UPDATE: ZFS dedup finally integrated!

With integration of this RFE we are closer (hopefully) to ZFS buil-in de-duplication. Read more on Eric's blog.


Once ZFS re-writer and de-duplication are done in theory one should be able to do a zpool upgrade of current pool and de-dup all data which is already there... we will see :)

Eric mentioned on his blog that in reality we should use sha256 or stronger. I would go even further - two modes, one mode you depend entirely on block checksum and the other one where you actually compare byte-by-byte given block to be 100% sure they are the same. Slower for some workloads but safe.

Now, de-dup which "understands" your data would be even better (analyzing file contents - like emails, attachments and de-dup on attachment level, etc.), nevertheless block level one would be a good start.

6 comments:

Moinak said...

Full by-for-byte comparisons all the time will be slow but this can be avoided. Compare only checksums and if the checksums match then do a byte-for-byte comparison to be sure. Safe and less performance overhead.

Anonymous said...

Furthermore, we as a community don't absolutely need "all the time" deduplication. Scheduled, limited-time deduplication, like "run for an hour at 1AM" would be both tractable and useful in many environments.

Anonymous said...

"we as a community don't absolutely need "all the time" deduplication." -Anon.

Which community are you part of? Home users?

To gain acceptance in mid through enterprise level dedupe needs to happen all the time as part of the file system?

Anonymous said...

"Which community are you part of? Home users?"

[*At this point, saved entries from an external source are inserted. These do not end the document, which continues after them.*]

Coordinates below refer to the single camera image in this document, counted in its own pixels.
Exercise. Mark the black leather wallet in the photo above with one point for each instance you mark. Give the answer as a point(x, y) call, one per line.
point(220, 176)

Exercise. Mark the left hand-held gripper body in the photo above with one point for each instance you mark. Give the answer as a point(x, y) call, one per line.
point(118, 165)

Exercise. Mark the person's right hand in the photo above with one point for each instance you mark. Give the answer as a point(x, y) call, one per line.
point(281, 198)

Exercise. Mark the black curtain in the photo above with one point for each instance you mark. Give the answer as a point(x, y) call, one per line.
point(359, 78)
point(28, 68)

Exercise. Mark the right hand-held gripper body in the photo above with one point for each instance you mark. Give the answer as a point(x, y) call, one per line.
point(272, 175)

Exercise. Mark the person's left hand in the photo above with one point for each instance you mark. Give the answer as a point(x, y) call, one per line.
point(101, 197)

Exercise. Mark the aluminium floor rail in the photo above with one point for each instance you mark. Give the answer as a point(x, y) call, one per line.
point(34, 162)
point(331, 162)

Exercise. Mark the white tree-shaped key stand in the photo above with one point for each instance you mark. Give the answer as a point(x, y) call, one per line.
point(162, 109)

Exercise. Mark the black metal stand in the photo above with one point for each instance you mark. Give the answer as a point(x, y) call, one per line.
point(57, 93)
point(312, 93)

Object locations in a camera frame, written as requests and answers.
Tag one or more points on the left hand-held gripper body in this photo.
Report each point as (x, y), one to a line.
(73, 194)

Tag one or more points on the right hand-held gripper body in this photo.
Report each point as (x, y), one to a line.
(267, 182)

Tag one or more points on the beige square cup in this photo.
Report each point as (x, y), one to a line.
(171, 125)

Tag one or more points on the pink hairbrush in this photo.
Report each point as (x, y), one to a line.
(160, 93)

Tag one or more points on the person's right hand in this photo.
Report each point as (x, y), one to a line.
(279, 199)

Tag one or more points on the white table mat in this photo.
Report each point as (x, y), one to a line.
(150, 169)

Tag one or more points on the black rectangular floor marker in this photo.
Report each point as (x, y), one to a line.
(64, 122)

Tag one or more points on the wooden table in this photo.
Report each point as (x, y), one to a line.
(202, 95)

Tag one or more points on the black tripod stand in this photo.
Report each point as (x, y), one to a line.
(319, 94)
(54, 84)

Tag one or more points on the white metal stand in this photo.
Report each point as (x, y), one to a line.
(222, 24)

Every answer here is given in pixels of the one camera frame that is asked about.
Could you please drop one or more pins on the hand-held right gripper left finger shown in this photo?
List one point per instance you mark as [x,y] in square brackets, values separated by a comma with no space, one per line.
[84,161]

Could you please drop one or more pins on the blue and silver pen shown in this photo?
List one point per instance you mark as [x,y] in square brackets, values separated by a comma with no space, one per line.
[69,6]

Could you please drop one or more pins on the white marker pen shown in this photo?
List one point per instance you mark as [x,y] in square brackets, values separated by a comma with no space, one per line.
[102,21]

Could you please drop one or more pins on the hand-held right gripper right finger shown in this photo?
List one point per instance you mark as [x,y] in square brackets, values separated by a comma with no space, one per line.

I would guess the NetApp one that's looking to save costs maybe? I know I am.

James said...

Jeff and Bill will be presenting a keynote speech about ZFS deduplication at Kernel Conference Australia, in Brisbane in July 2009.

Anonymous said...

Scheduled??? who would want their de-dup done at a specific time.. In addition, that would require more storage to hold the data and the de-duped data aswell. Inline de-duping is the only way to go!